Orange County v. Singh

This case was another test of the Legislature’s power to pre-empt local governments. It involved a battle between elected officials in Orange County, which includes Orlando and has transformed in recent years from a Republican-leaning swing region to a Democratic stronghold. In 2014, the county commission — controlled at the time by Republicans — put a charter amendment on the ballot making changes to the county’s constitutional offices, which, after the 2012 elections, were all held by Democrats.

The proposal imposed term limits, which are usually popular with voters, and made the offices non-partisan. Removing the Democratic and Republican identifiers from the ballot would have helped GOP candidates in a Democratic-leaning county. Voters approved the amendment. But the constitutional officers sued — including Orange County Property Appraiser Rick Singh — arguing that Florida law prohibited counties from making the races non-partisan.

The previous court, led by the Chiles appointees, disagreed, ruling 4-3 that Orange County had the home-rule authority to make the offices non-partisan. But three months later, the new court ruled 6-1 that the Legislature had reserved that power to itself and said that the county’s constitutional offices must continue to run in partisan elections.

The Orange County demonstrated — like judges across the political spectrum often say — that judicial philosophy trumps political result. In this case, justices appointed by a Democratic governor ruled in a way that would have benefited Republicans while justices appointed by Republicans came down on the side that ultimately helped Democrats.

Amendments to the Florida Evidence Code

In 2013 — after years of lobbying by businesses and intense opposition from plaintiffs attorneys — the Florida Legislature adopted stricter standards for expert witnesses. The new rules, known by legal shorthand as the Daubert standard, replaced the longstanding and more lenient Frye standard. The Daubert standard was already in use in many other states and the federal courts, where it often has the effect of helping businesses and other defendants in civil lawsuits to get expert witness testimony excluded from their trials.

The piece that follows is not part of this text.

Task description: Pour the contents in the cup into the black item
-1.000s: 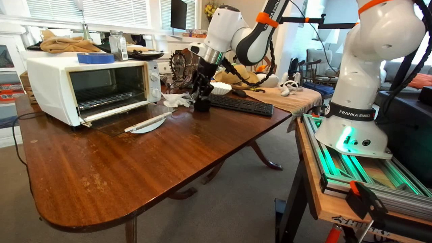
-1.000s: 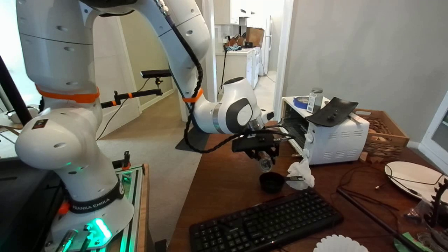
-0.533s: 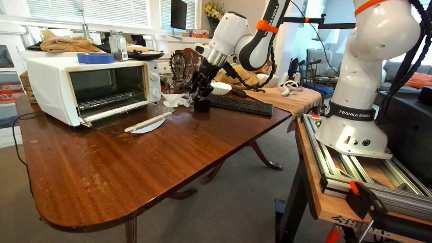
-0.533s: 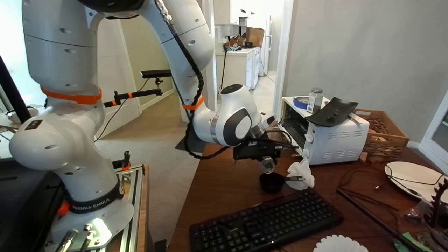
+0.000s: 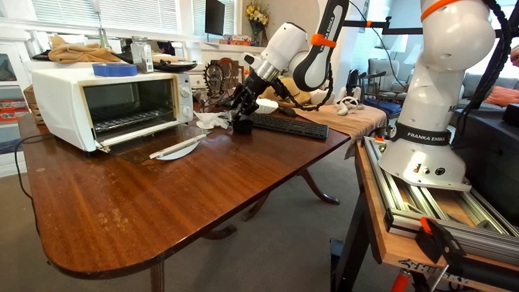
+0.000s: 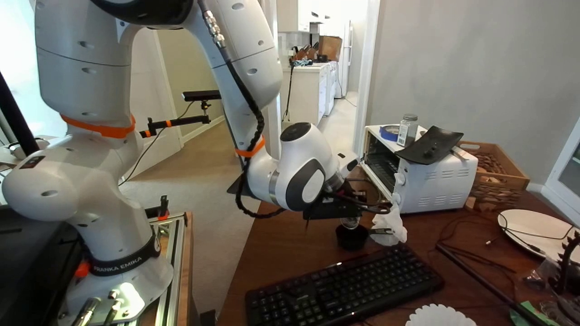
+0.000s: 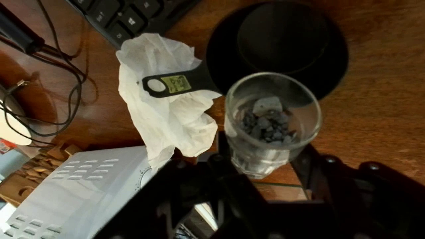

The previous iteration of the Florida Supreme Court, which was often regarded as sympathetic to negligence victims and plaintiffs attorneys, refused to implement the standard, however.

In a pair of rulings issued in 2017 and 2018, the court said that the Legislature had infringed upon the court’s rule-making authority by trying to impose the Daubert standard.

In May, the new court reversed those decisions and adopted the more restrictive Daubert standard. In its 5-2 ruling, the court said the constitutional concerns cited in the previous court’s opinions “appear unfounded.”

The opinion was also a clear window into how it thinks about civil litigation. “The Daubert amendments,” the court wrote in a joint opinion, “will create consistency between the state and federal courts with respect to the admissibility of expert testimony and will promote fairness and predictability in the legal system, as well as help lessen forum shopping.”